Expression and characterization of an N-truncated form of the NifA protein of Azospirillum brasilense.

Azospirillum brasilense is a nitrogen-fixing bacterium associated with important agricultural crops such as rice, wheat and maize. The expression of genes responsible for nitrogen fixation (nif genes) in this bacterium is dependent on the transcriptional activator NifA. This protein contains three structural domains: the N-terminal domain is responsible for the negative control by fixed nitrogen; the central domain interacts with the RNA polymerase σ(54) co-factor and the C-terminal domain is involved in DNA binding. The central and C-terminal domains are linked by the interdomain linker (IDL).

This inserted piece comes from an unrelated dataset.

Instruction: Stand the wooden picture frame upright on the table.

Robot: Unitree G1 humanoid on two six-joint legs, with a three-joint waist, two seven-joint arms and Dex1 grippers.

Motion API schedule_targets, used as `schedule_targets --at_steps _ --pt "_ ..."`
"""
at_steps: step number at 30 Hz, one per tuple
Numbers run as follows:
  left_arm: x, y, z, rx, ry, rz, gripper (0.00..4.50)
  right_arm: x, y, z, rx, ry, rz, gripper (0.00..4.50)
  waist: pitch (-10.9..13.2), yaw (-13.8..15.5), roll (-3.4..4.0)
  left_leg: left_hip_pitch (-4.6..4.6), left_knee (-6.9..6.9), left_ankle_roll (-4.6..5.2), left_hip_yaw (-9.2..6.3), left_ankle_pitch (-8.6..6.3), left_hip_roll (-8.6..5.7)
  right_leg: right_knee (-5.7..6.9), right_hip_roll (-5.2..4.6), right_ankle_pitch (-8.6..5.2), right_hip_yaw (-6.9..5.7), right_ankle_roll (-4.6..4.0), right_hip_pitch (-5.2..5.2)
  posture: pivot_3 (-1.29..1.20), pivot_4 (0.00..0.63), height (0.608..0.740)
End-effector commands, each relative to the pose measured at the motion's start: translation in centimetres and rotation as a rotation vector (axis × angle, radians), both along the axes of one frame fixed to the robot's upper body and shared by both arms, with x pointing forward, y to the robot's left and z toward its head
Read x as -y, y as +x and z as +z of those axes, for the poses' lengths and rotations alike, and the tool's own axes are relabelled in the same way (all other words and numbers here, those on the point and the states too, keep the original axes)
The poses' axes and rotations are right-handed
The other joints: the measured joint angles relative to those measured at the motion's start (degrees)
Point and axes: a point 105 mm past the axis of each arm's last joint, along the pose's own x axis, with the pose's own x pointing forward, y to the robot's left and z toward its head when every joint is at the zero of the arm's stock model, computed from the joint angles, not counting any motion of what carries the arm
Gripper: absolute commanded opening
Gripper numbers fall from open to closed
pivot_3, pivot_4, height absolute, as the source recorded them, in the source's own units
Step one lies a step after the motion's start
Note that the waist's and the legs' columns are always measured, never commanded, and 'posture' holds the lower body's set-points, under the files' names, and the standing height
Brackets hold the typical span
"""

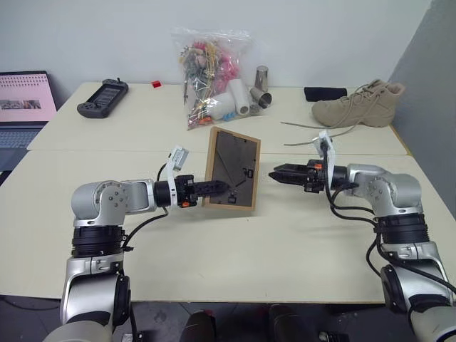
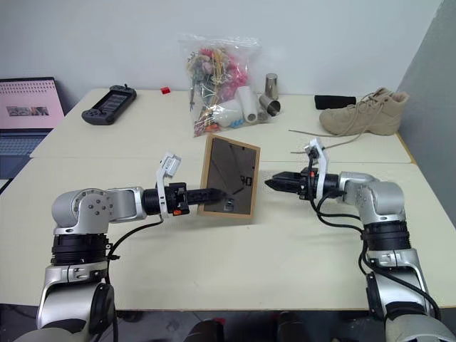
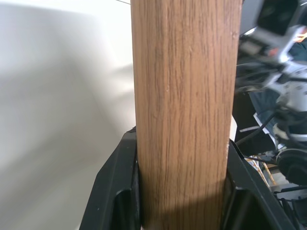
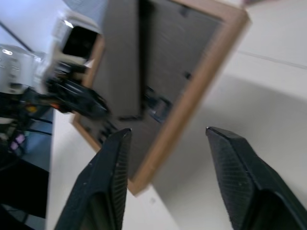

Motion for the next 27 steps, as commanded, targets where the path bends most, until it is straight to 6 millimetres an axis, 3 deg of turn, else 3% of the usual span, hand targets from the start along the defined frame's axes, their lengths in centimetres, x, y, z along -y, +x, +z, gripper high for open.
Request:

A conserved four-cysteine motif encompassing the end of the central domain and the IDL is probably involved in the oxygen-sensitivity of NifA. In the present study, we have expressed, purified and characterized an N-truncated form of A. brasilense NifA. The protein expression was carried out in Escherichia coli and the N-truncated NifA protein was purified by chromatography using an affinity metal-chelating resin followed by a heparin-bound resin. Protein homogeneity was determined by densitometric analysis. The N-truncated protein activated in vivo nifH::lacZ transcription regardless of fixed nitrogen concentration (absence or presence of 20 mM NH(4)Cl) but only under low oxygen levels. On the other hand, the aerobically purified N-truncated NifA protein bound to the nifB promoter, as demonstrated by an electrophoretic mobility shift assay, implying that DNA-binding activity is not strictly controlled by oxygen levels. Our data show that, while the N-truncated NifA is inactive in vivo under aerobic conditions, it still retains DNA-binding activity, suggesting that the oxidized form of NifA bound to DNA is not competent to activate transcription.

Introduction

The α-proteobacterium Azospirillum brasilense is a diazotroph found in association with important agricultural crops (1). This bacterium has been recently recommended as a plant growth-promoting inoculant for maize and wheat in Brazil. A. brasilense is able to reduce dinitrogen to ammonium by the nitrogenase enzyme complex, which consists of two proteins: dinitrogenase reductase and dinitrogenase, encoded by the nifHDK genes. In order to have an active nitrogenase enzyme, other nif gene products are necessary (2). In A. brasilense, as well as in many other diazotrophs, the nif genes are transcribed by the RNA polymerase holoenzyme containing the σ54 factor, which also requires a specific transcriptional activator, i.e., the NifA protein (1). NifA binds to an upstream activator sequence, characterized by a TGTN10ACA motif, which is located about 100 bp upstream from the nif gene promoters (3). The NifA then contacts the σ54-RNA polymerase holoenzyme bound to the downstream promoter through a DNA loop and catalyzes open complex formation in an ATP-driven reaction (2). NifA activity is controlled by ammonium and oxygen in diazotrophic proteobacteria allowing nif expression when nitrogen fixation is required. In the α-proteobacterium A. brasilense, this regulation does not involve the anti-activator NifL, which controls NifA in most of the γ-proteobacteria such as Klebsiella pneumoniae and Azotobacter vinelandii (1,2).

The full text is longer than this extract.